### WHAT TO PRODUCE
Only text belongs in your copy of the listing below; reproduce it exactly and leave out the pictures.

### SOURCE MATERIAL
···

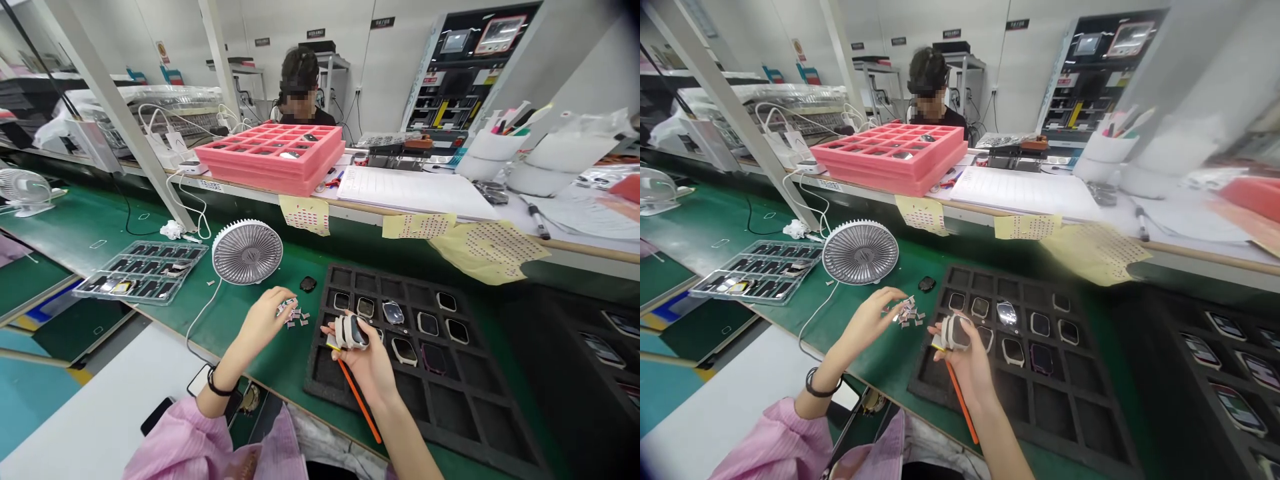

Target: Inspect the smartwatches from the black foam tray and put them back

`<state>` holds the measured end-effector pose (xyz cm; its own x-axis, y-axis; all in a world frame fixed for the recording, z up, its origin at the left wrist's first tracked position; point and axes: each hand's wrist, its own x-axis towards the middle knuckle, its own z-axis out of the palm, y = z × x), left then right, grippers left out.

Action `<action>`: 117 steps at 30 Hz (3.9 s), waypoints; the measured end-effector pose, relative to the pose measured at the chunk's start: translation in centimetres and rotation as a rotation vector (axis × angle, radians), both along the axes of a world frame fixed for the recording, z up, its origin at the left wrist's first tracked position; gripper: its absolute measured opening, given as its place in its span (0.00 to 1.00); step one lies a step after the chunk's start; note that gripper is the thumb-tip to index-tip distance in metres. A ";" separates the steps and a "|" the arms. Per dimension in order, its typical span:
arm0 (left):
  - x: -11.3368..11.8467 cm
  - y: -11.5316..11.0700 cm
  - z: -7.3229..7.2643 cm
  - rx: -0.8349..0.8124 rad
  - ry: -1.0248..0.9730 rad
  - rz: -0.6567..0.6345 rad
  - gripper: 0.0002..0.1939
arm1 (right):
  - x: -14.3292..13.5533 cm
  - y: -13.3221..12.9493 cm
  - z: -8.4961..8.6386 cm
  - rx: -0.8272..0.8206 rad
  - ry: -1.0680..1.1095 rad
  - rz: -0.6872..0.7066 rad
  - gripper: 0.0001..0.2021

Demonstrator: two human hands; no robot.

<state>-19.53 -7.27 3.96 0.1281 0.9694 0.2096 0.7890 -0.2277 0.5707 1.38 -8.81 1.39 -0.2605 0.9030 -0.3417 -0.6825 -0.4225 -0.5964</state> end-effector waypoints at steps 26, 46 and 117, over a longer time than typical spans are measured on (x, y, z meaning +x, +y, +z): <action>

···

### EXERCISE ANSWER
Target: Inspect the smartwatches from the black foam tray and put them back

`<state>` holds the measured end-effector pose (xyz cm; its own x-axis, y-axis; all in a world frame fixed for the recording, z up, its origin at the left wrist's first tracked position; point and axes: each hand's wrist, its own x-axis towards the middle knuckle, its own z-axis out of the palm, y = z × x), left then right, grippers left out.

Action `<action>`: 117 steps at 30 Hz (3.9 s), waypoints; the measured end-effector pose, relative to the pose measured at the chunk's start: translation in centimetres and rotation as a rotation vector (axis × angle, radians), both along the axes of a world frame fixed for the recording, z up, its origin at the left wrist's first tracked position; gripper: its absolute measured opening, given as its place in its span (0.00 to 1.00); step one lies a step after the chunk's start; note that gripper is the thumb-tip to index-tip distance in metres. A ";" separates the steps and a "|" the arms. Per dimension in order, its typical span:
arm0 (left):
  - x: -11.3368..11.8467 cm
  - y: -11.5316..11.0700 cm
  - z: -7.3229..7.2643 cm
  - rx: -0.8349..0.8124 rad
  - ry: -1.0248..0.9730 rad
  - rz: -0.6567..0.6345 rad
  - gripper: 0.0002..0.1939
arm1 (right):
  - x: -14.3292..13.5533 cm
  - y: -13.3221..12.9493 cm
  - z: -8.4961..8.6386 cm
  - rx: -0.8272..0.8206 rad
  - ry: -1.0680..1.1095 rad
  - rz: -0.6872..0.7066 rad
  - gripper: 0.0001..0.2021

Demonstrator: two human hands; no robot.

<state>-19.53 -7.27 3.96 0.1281 0.9694 0.2096 0.7890 -0.2277 0.5707 1.38 -8.81 1.39 -0.2605 0.9030 -0.3417 -0.6825 -0.4225 -0.5964</state> end-effector waypoints at steps 26, 46 and 117, over a longer time than typical spans are measured on (x, y, z meaning +x, +y, +z): <action>

Nothing remains to be added to the response.